### [What the task asks]
Look through the records, and whenever a line includes the word "golden", copy it.

### [Data]
+--

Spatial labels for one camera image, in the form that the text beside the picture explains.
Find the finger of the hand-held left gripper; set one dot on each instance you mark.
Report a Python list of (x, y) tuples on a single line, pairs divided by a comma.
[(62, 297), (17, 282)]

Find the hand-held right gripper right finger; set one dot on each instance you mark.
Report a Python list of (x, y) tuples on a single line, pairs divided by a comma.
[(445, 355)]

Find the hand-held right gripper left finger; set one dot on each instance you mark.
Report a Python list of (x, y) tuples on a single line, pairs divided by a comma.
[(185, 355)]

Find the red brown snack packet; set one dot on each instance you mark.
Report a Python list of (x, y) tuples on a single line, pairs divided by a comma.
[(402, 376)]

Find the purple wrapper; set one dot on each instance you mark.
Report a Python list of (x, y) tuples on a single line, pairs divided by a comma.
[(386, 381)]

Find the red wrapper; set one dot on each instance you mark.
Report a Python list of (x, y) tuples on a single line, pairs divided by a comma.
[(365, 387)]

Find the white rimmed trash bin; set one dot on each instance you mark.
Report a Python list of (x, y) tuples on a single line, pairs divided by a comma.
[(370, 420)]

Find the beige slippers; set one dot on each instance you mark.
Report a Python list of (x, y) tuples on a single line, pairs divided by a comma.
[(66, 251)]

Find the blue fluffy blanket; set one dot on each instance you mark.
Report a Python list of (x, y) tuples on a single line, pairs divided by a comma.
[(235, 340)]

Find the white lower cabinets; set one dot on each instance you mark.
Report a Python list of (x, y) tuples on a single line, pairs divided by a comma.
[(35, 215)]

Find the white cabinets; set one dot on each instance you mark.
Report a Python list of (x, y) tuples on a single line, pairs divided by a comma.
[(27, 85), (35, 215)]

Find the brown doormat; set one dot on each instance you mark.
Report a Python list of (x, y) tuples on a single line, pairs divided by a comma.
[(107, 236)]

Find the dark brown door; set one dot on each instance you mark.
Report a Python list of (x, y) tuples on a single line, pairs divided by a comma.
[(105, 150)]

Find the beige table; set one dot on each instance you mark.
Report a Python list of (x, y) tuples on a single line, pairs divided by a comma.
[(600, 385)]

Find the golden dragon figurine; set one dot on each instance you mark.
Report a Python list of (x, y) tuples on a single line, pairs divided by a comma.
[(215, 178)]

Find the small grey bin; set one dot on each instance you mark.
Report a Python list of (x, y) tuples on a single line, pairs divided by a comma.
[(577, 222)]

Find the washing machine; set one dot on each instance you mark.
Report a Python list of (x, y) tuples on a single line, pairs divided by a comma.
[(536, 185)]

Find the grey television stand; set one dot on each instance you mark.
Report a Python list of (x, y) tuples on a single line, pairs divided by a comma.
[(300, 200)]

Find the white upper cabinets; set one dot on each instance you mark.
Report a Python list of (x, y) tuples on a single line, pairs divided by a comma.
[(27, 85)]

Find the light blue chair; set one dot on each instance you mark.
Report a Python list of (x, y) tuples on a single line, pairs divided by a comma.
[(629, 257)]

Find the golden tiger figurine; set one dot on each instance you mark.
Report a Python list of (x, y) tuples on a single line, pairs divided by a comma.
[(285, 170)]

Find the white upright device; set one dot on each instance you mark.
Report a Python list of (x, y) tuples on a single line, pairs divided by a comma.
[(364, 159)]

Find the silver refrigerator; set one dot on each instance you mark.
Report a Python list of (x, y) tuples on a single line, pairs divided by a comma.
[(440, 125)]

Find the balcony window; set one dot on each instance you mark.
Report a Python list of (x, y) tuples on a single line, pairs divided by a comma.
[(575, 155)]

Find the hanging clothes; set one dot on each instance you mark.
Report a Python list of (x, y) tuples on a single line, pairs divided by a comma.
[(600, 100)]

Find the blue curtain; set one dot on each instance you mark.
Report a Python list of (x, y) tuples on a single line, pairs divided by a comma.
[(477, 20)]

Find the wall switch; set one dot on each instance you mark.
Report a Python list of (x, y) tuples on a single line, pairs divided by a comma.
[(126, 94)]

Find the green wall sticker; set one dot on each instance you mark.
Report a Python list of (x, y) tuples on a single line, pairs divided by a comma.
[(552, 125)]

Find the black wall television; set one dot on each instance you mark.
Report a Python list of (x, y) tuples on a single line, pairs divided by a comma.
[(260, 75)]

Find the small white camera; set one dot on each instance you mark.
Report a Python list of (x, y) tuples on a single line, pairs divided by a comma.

+--

### [Answer to this exercise]
Find the golden dragon figurine; set one dot on each instance you mark.
Find the golden tiger figurine; set one dot on each instance you mark.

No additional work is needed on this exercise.